WORK ORDER | The lines below starting at the line containing "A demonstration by" and ending at the line containing "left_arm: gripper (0" are to be repeated exactly, with both ends kept and nothing else added.

[Opening DATA EXTRACTS section]

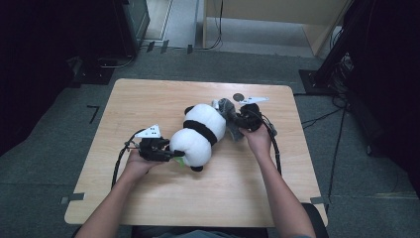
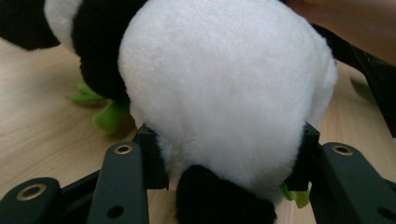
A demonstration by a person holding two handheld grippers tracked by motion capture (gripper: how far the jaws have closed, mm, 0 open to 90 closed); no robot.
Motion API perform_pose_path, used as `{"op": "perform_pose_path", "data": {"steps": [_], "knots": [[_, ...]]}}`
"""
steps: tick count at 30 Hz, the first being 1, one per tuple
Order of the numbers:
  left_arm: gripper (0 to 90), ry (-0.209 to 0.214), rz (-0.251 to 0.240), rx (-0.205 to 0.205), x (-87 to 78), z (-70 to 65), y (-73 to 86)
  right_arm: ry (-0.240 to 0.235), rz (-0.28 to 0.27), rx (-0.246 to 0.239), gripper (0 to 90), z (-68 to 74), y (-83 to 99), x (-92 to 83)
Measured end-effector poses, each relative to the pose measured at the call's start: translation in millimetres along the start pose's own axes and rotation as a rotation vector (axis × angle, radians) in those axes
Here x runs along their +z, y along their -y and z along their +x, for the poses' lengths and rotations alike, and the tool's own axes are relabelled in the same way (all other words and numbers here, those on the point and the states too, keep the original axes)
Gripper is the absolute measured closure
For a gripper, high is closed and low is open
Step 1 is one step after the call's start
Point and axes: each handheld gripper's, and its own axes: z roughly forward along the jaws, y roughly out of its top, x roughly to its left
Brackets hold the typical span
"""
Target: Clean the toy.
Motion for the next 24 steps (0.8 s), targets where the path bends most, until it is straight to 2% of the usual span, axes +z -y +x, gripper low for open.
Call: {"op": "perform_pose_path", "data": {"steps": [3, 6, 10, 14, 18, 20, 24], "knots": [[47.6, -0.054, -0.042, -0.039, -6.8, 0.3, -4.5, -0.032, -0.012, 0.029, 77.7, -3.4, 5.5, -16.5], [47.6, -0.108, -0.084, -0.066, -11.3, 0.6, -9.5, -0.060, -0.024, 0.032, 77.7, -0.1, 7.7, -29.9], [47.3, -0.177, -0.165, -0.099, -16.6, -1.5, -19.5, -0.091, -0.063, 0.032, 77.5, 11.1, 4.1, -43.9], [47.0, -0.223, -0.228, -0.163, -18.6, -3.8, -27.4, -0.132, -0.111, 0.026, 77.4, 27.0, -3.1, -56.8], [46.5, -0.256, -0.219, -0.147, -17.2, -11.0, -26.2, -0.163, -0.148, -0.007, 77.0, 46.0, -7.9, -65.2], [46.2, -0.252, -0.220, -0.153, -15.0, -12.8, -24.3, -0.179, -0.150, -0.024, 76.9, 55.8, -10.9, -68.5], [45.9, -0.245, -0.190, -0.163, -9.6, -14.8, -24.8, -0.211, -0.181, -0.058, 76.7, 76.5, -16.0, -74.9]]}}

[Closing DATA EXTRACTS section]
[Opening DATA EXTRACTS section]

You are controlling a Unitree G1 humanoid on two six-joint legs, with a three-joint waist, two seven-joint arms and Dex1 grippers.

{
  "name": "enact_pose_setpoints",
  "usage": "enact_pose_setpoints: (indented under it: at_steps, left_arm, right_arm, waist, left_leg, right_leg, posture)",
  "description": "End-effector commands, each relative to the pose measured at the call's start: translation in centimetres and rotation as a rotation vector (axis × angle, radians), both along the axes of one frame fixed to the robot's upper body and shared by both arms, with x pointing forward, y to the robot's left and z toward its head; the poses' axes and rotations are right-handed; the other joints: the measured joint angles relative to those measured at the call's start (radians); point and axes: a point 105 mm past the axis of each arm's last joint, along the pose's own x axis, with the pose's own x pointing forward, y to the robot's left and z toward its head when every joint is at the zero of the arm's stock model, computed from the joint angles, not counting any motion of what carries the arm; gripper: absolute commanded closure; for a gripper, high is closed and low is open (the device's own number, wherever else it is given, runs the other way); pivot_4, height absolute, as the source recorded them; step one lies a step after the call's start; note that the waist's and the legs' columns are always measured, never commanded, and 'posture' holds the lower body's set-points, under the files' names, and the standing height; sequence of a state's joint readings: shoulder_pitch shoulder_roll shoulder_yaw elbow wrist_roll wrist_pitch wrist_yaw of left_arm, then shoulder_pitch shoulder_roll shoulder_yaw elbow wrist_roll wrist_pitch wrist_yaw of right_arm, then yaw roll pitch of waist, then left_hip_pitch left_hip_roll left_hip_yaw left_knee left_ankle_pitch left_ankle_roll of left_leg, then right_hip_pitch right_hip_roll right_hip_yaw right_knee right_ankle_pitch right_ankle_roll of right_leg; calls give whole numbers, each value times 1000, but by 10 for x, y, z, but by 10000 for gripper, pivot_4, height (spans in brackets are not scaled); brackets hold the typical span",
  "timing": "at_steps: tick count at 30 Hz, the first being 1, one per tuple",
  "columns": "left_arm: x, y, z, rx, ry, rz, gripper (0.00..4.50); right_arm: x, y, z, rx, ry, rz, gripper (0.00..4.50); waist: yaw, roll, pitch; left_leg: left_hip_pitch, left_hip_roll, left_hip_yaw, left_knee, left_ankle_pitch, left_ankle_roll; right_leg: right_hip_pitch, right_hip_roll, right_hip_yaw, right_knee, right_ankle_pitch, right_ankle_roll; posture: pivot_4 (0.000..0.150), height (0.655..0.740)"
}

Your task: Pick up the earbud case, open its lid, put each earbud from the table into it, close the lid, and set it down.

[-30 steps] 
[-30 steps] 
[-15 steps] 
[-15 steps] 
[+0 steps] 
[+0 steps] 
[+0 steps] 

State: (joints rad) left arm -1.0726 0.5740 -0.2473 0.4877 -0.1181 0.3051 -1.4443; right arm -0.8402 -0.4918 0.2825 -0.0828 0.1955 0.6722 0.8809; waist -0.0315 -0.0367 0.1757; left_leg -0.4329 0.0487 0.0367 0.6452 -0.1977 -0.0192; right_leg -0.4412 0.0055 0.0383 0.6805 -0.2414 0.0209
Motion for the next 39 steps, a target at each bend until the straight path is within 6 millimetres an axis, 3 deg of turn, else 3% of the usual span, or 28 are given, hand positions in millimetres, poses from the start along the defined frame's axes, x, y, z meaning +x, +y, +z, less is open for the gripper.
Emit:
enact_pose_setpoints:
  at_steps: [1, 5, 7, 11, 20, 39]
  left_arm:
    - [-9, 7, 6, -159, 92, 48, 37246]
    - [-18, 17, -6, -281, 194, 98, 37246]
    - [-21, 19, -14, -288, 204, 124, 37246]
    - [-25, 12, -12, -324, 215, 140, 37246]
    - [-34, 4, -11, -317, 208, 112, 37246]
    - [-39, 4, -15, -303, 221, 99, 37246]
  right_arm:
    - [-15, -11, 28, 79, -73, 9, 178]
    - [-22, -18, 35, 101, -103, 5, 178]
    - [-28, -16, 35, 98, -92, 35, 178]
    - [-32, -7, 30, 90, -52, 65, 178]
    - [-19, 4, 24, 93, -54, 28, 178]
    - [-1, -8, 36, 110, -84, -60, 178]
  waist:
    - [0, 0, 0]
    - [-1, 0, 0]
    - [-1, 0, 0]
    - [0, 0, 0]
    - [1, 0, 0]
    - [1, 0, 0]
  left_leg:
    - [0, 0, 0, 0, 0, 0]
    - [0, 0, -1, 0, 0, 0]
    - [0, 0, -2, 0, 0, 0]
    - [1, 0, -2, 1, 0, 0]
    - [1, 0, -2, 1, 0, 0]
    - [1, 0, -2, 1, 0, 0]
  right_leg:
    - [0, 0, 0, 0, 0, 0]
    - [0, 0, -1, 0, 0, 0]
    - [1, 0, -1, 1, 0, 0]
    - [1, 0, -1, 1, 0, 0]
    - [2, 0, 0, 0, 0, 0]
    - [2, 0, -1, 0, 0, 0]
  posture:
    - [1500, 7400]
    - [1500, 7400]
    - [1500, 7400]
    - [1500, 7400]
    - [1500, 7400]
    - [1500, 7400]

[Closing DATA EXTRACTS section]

WRITTEN SOLUTION |
A demonstration by a person holding two handheld grippers tracked by motion capture (gripper: how far the jaws have closed, mm, 0 open to 90 closed); no robot.
Motion API perform_pose_path, used as `{"op": "perform_pose_path", "data": {"steps": [_], "knots": [[_, ...]]}}`
"""
steps: tick count at 30 Hz, the first being 1, one per tuple
Order of the numbers:
  left_arm: gripper (0 to 90), ry (-0.209 to 0.214), rz (-0.251 to 0.240), rx (-0.205 to 0.205), x (-87 to 78), z (-70 to 65), y (-73 to 86)

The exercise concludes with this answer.